| Task details |
Go through the entries below and pick out every line with "willing".

| The data |
Content starts
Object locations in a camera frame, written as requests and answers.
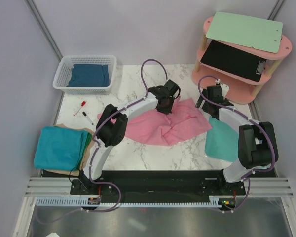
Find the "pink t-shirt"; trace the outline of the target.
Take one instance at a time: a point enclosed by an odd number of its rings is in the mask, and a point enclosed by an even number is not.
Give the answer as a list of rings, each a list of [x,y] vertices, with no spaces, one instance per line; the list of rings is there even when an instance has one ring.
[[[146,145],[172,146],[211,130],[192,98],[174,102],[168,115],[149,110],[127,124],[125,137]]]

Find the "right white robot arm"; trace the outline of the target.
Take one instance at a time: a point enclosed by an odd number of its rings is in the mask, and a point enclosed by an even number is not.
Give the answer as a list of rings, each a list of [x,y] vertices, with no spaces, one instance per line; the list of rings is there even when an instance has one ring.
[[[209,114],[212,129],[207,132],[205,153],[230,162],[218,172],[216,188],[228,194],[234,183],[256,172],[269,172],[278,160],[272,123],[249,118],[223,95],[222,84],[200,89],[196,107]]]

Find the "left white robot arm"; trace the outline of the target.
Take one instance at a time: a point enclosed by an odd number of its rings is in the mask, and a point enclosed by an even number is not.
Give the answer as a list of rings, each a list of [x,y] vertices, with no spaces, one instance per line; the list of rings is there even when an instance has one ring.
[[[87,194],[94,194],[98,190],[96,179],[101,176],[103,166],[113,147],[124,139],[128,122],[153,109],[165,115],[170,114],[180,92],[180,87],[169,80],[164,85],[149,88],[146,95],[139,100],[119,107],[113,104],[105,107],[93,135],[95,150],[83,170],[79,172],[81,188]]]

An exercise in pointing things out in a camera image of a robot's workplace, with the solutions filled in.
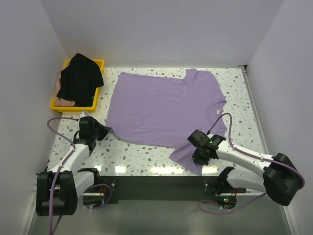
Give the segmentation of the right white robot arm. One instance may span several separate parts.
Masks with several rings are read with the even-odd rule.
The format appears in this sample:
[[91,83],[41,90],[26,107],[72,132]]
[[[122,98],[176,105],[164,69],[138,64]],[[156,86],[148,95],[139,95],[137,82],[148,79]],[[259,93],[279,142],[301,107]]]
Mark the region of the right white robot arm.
Content ends
Content starts
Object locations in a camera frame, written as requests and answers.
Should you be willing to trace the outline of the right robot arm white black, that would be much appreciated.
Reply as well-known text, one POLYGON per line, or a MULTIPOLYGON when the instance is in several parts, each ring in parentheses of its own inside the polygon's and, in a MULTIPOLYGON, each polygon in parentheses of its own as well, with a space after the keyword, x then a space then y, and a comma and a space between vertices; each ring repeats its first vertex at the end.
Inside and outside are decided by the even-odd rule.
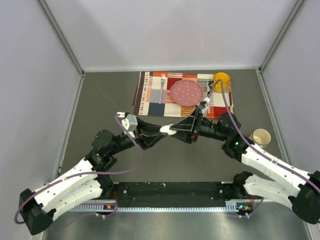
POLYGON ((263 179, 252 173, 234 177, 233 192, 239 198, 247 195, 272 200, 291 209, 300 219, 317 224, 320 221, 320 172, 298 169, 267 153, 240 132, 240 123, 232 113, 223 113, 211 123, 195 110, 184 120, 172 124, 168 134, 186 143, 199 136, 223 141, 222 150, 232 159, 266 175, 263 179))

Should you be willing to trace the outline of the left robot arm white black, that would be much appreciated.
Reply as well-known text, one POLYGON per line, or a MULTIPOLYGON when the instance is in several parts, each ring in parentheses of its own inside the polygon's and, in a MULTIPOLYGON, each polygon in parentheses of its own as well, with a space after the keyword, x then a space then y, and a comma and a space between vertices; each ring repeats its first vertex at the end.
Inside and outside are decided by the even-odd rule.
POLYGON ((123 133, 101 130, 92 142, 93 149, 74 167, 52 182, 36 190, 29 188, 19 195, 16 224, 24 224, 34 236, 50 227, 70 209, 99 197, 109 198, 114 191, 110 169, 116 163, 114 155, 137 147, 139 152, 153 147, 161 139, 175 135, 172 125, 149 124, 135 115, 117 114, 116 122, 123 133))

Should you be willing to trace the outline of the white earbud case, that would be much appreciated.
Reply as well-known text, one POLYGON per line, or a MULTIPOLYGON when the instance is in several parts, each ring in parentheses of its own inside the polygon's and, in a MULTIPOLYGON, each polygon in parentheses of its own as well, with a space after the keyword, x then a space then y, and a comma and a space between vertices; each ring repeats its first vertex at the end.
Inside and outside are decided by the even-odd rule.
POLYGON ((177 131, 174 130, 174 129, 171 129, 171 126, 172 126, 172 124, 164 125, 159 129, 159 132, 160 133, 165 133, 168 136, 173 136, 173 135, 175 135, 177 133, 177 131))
Content ends
Content starts
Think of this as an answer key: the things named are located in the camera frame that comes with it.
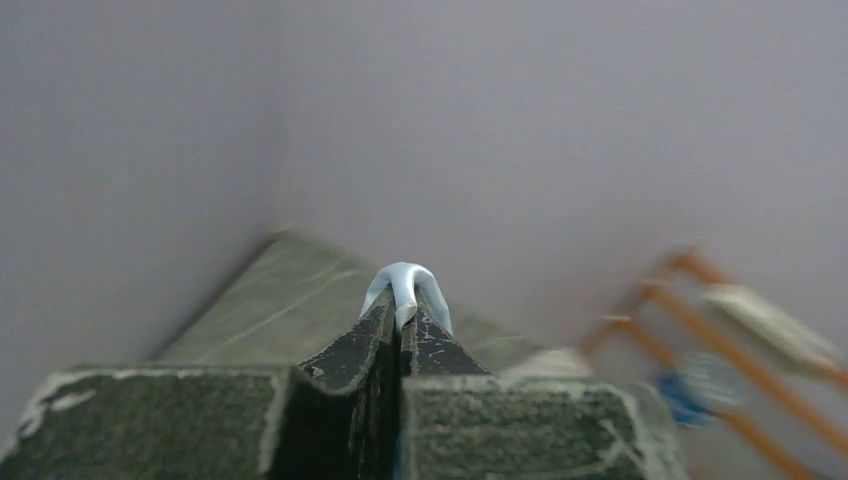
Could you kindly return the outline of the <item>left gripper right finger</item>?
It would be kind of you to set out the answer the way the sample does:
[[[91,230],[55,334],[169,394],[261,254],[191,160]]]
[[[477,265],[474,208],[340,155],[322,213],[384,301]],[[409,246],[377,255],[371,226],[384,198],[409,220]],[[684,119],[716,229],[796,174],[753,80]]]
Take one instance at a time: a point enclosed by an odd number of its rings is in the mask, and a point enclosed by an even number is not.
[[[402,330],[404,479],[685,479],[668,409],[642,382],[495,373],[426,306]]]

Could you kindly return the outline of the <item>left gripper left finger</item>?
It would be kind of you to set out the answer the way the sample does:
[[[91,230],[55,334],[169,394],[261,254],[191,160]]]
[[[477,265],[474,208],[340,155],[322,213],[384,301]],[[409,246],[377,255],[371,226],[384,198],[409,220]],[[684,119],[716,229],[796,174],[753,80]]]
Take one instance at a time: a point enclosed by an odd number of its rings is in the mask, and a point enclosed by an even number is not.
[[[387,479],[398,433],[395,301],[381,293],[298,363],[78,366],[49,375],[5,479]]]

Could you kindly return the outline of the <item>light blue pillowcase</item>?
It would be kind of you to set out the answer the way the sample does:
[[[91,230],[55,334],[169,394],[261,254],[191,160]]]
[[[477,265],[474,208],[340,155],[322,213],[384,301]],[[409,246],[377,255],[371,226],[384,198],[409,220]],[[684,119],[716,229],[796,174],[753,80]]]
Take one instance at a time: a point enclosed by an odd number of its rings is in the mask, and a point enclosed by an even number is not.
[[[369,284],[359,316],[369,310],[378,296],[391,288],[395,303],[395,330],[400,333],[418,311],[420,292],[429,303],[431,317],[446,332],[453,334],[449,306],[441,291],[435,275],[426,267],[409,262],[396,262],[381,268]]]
Content ends
| Result below |
Should you be willing to trace the outline of the right robot arm white black, that would be much appreciated.
Should you be willing to trace the outline of the left robot arm white black, that would be much appreciated.
Should you be willing to trace the outline of the white earbud case, that would be much appreciated.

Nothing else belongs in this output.